El sábado pasado, conseguí tras días de presión a mis padres, que vayamos juntos a ver Cirkópolis, obra de Cirque Éloize. Creo que accedieron a acompañarme no únicamente porque al estar de paso en el país de alguna manera tengo cierto poder de imponer agendas familiares, sino porque ellos deben de sentir responsabilidad por haber cultivado desde mi temprana infancia una devoción al circo. Obviamente, el espectáculo que presenciábamos mi hermana y yo desde pequeñas incluía payasos, enanitos -como parte del freak show-, animales y demás números propios de los circos tradicionales. Cosas que hoy son mal vistas. La verdad poco me acuerdo de eso. Lo que en mi mente hasta ahora queda, son los acróbatas. De hecho, de niña mi sueño era ser trapecista.

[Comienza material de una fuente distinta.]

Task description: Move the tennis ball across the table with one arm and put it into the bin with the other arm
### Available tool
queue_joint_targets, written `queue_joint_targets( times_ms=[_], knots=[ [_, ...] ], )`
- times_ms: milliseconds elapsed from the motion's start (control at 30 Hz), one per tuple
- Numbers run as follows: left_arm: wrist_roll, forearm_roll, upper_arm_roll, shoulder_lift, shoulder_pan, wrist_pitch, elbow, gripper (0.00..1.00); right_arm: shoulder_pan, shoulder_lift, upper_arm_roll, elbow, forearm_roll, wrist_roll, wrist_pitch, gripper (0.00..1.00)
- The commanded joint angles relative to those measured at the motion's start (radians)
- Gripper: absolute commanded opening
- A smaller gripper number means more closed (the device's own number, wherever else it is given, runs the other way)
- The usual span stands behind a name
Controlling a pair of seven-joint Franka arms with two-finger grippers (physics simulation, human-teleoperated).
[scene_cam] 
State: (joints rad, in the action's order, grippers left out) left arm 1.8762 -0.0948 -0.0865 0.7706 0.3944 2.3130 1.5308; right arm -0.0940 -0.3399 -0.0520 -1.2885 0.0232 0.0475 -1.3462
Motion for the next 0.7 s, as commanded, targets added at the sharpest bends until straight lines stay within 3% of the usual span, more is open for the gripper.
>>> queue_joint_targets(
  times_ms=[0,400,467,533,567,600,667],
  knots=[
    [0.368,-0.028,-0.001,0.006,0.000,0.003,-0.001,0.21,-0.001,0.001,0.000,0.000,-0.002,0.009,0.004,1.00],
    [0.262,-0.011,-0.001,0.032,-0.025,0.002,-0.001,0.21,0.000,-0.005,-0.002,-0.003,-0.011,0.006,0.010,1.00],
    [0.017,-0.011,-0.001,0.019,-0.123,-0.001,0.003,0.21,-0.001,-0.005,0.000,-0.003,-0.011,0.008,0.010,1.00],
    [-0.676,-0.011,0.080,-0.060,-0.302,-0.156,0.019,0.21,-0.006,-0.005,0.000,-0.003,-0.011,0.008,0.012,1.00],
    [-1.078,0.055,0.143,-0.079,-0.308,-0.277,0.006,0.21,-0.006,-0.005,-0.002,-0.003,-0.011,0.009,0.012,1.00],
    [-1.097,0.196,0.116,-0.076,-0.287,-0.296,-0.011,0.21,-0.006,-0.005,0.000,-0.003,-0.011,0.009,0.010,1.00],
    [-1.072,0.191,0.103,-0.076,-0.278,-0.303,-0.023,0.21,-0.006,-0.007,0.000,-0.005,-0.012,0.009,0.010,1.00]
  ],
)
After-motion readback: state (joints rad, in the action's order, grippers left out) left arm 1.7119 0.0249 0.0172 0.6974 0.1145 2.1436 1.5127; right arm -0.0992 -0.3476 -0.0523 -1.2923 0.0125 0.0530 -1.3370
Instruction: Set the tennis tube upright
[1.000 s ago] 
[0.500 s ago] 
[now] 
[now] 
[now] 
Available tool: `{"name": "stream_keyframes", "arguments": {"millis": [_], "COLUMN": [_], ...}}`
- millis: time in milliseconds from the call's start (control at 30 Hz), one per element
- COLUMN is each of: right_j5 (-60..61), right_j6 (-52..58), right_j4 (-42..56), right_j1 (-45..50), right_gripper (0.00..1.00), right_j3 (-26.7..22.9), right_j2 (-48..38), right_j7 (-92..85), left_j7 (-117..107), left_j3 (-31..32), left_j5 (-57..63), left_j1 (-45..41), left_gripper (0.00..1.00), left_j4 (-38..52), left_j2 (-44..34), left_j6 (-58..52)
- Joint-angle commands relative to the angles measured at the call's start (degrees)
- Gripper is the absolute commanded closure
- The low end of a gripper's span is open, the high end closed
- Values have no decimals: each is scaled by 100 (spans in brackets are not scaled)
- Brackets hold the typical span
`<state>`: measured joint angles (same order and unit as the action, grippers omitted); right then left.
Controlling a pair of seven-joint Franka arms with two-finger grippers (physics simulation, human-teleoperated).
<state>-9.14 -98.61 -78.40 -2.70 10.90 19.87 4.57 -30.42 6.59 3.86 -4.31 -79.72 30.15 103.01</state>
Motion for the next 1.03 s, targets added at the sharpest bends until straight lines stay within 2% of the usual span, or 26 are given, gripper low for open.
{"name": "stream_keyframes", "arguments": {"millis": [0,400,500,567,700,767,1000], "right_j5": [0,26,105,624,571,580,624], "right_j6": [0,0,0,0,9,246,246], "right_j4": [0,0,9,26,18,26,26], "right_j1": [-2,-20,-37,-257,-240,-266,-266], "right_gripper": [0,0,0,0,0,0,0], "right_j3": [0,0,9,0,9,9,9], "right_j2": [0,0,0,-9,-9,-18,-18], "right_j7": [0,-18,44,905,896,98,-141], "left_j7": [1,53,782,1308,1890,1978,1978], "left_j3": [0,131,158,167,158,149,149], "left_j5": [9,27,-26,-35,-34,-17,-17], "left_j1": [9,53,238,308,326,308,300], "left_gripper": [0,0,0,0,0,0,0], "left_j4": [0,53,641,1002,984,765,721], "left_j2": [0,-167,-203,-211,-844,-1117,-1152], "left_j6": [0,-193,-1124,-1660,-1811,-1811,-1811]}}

Tuvieron que pasar muchos años desde la niñez para volver al circo. Durante el colegio y la universidad hice danza contemporánea, clásica y también clown. Pero era ya muy tarde y no podía ser ni bailarina ni trapecista. Ojalá mis padres hubiesen escuchado más a la niña que soñaba con la contorsión y los saltos –o tal vez hicieron bien al ignorar mis chiquilladas. Eso sí, la magia de un escenario la experimenté y aunque éste albergaba a aficionados que se equivocaban e improvisaban, la sensación es algo incomparable. El escenario, como pocas cosas, provoca emociones poderosas. Euforia.
En mi adultez –qué adulta soy-, he presenciado algunos espectáculos de circo, de aquellos cuya producción es laboriosa y cuenta únicamente con humanos –acróbatas, clowns, actores y músicos- en shows deslumbrantes. He visto tres maravillosos shows del Circo del Sol, todos fuera del Ecuador. Sin embargo, en Ecuador he llegado a presenciar maravillosos espectáculos circenses.
Donka- Una Carta a Chejov, por ejemplo, fue para mí una experiencia sublime, divertida y profunda. La sensación de deslumbramiento me duró por semanas: esa alegría que deja el haber vivido la perfección, lo imposible. Las melodías de los artistas musicales ya en sí mismas eran un espectáculo. Hasta ahora, si bien ya no recuerdo claramente la obra me queda la sensación de haber sido parte de algo maravilloso. Sigue la estela de la magia dentro de mí. Doctores, enfermos, locos, pescadores, todos en una poética.
Respecto de Cirkópolis de Cirque Éloize, puedo decir que es una obra divertida pero que a ratos llega a ser deprimente y estresante, porque expone momentos de opresión y angustia dentro de una vida de trabajo cotidiano. Obreros y oficinistas interactúan erráticos con mucha rapidez y sin mucho sentido, dentro de la vida mecánica que el sistema impone. No obstante, en medio de los engranajes de las máquinas y los montones de papeles se llega a encontrar maravillosos momentos para permitirse soñar – ¡Arrrgh! escribir esto me recordó al perturbador y patético personaje de Bjork en Dancer in the Dark, digamos que la idea es la misma pero esto quedó bonito-. En esta obra, la imaginación y la melancolía detienen el ritmo y finalmente la vida es honrada cuando se ignora «el deber». El momento cumbre: la muchacha en vestido rojo bailando con la rueda cyr. Una persona que con tanta elegancia y gracia, gira sostenida de un aro personifica la belleza, es necesariamente un ser divino cuya misión era recordar que el bien existen. Su acto sobrecoge el alma como una alegoría del espíritu libre.
Todos necesitamos a Donka en nuestra vida y espacios de aros gigantes en la cotidianidad porque solo así vale la pena vivir. Obras como éstas le dejan a uno lleno de ganas de soñar. Por eso desde pequeña, hasta ahora y seguro hasta mis últimos días amaré el circo, porque ahí es donde la magia y lo imposible ocurre. Después de estar ahí, uno vuelve a creer que todo es posible y que si, esos acróbatas y bailarines, siendo humanos –¿lo son?- logran algo tan deslumbrante, que hipnotiza a tantas personas, tal vez uno también pueda hacer magia y derrocharla hacia otros de alguna manera, y el mundo pueda ser mejor.